Pois bem, com o objetivo de que esses mesmos direitos sejam integralmente estendidos a outros tipos de relações, pautadas tão somente por laços afetivos, está-se recorrendo à desconstrução conceitual desse modelo. Precisa-se mudar a ideia de família nos conceitos jurídicos, para que as leis possam ser alargadas. É isso que vem sendo feito no mundo, e no Brasil, com o objetivo claro e declarado de construir um novo modelo familiar, equiparando-o conceitualmente ao modelo natural, não somente no ordenamento jurídico, mas na mentalidade da sociedade. O modelo de família que está sendo proposto ao povo brasileiro é o de uma comunidade de pessoas unidas somente por laços afetivos, contemplando, assim, diversas configurações possíveis. A dimensão procriativa, que é tão cara à nossa existência, é colocada como um mero detalhe, quando não totalmente dispensável. Exemplos desse movimento na atividade do STF brasileiro podem ser conferidos nos links:
Pode-se ver já um reconhecimento de fato desse novo conceito na legislação infraconstitucional, como por exemplo na Lei Maria da Penha.
Seria justo e coerente modificar conceitos a fim de conceder direitos a uma classe que definitivamente não irá produzir o mesmo grau de benefício à sociedade que a família natural?

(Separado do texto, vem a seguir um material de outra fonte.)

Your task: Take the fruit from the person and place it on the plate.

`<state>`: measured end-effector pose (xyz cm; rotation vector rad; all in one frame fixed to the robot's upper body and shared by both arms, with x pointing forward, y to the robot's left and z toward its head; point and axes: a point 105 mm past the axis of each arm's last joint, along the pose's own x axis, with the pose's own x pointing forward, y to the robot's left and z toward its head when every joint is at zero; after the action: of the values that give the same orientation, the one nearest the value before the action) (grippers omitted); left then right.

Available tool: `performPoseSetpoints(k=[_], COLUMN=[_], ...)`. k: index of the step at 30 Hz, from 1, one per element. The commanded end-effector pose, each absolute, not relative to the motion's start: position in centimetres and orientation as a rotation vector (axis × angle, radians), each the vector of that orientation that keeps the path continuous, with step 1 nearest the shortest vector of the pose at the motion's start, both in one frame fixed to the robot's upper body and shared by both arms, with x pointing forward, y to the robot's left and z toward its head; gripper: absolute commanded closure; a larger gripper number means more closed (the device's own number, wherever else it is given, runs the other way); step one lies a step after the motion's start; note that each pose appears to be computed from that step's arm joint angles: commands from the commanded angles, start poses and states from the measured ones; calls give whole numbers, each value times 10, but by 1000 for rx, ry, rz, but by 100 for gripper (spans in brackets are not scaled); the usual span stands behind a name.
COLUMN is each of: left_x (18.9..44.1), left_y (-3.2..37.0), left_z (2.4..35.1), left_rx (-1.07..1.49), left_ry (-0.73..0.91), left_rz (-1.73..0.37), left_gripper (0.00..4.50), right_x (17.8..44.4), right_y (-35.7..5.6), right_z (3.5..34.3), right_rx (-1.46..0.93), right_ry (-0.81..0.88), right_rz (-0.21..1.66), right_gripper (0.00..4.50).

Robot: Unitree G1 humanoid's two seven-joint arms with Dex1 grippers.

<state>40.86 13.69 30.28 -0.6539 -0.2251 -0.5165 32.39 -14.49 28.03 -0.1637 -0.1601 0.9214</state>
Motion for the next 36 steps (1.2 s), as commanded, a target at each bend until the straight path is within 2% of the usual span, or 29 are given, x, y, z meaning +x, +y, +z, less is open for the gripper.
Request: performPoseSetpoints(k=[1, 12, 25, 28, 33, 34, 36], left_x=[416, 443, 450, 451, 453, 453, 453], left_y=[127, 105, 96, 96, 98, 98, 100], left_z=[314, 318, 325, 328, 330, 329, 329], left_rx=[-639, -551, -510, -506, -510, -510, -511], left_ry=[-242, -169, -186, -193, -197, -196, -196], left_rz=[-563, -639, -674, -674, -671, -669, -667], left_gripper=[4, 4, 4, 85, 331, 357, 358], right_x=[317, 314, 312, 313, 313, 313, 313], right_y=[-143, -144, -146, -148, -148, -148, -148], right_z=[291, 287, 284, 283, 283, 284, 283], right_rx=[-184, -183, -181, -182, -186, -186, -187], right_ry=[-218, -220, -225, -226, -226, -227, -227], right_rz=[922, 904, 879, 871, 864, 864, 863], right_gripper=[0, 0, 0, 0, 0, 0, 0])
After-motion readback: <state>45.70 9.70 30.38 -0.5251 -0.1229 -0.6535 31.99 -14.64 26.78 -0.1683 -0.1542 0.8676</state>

Não se poderia criar uma outra condição jurídica de forma a produzir os efeitos materiais reclamados por esse indivíduos, dignos em sua condição humana, mas definitivamente estéreis? Não seria, também, um desrespeito à condição humana e à justiça equiparar situações que naturalmente são impossíveis de ser equiparadas sem atentar contra a reta razão que nos diz que dois homens ou duas mulheres, por mais que queiram, não conseguirão produzir o mesmo efeito que um homem e uma mulher, considerando iguais coisas que não são? Pode-se falar em dignidade da pessoa sem honrar e respeitar o processo que faz com que essa pessoa venha a existir? As sociedades estão enfrentando, cada vez mais, complicados problemas demográficos e previdenciários com a queda das taxas de natalidade. Alguns países estão percebendo que correm o risco de diminuírem perigosamente sua população. Não seria a hora de voltar a valorizar a família natural? Creio que a construção artificial de uma mentalidade que não dá o devido e justo lugar ao mistério da vida humana não irá contribuir para o bem da nossa civilização.
Afinal, temos o direito de ditar à natureza o nosso Direito? De minha parte, cada choro de bebê que eu ouvir será para mim um testemunho da natureza de que não há lei humana que revogue essa realidade tão bela: todos somos filhos de um pai e de uma mãe.